### Records contained in a dataset
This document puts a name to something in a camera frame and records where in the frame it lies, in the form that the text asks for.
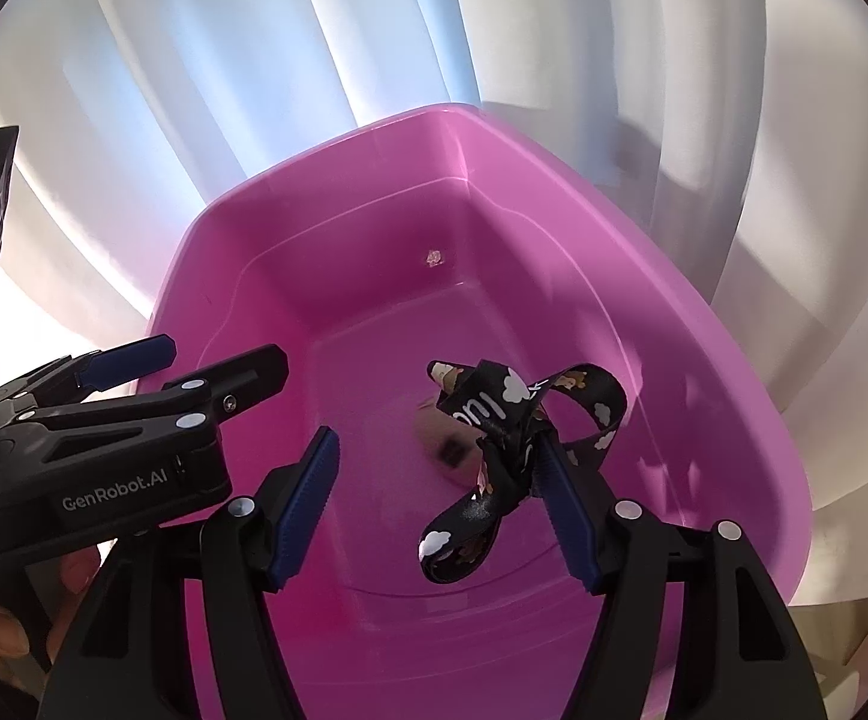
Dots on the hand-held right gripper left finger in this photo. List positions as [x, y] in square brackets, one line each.
[305, 514]

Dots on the white curtain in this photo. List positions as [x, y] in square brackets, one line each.
[254, 52]

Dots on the pale pink round trinket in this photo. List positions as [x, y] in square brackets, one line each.
[440, 436]

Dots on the pink plastic basin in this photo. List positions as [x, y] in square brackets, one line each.
[404, 240]

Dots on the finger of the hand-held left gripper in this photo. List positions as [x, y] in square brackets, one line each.
[128, 360]
[242, 376]

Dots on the small white sticker scrap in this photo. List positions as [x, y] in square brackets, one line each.
[434, 257]

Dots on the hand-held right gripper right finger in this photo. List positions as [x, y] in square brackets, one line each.
[570, 521]

### TRY IT
Write the records above out again exactly, but not the pictures.

### RESPONSE AREA
This document puts a name to something in a camera frame and records where in the frame it lies, in the form that the text asks for.
Dots on the hand-held right gripper left finger in this photo. List positions as [x, y] in square brackets, one line each.
[305, 514]

Dots on the white curtain in this photo. List positions as [x, y] in square brackets, one line each.
[254, 52]

Dots on the pale pink round trinket in this photo. List positions as [x, y] in square brackets, one line each.
[440, 436]

Dots on the pink plastic basin in this photo. List positions as [x, y] in square brackets, one line each.
[404, 240]

Dots on the finger of the hand-held left gripper in this photo. List positions as [x, y] in square brackets, one line each.
[128, 360]
[242, 376]

Dots on the small white sticker scrap in this photo. List positions as [x, y] in square brackets, one line each.
[434, 257]

Dots on the hand-held right gripper right finger in this photo. List positions as [x, y] in square brackets, one line each.
[570, 521]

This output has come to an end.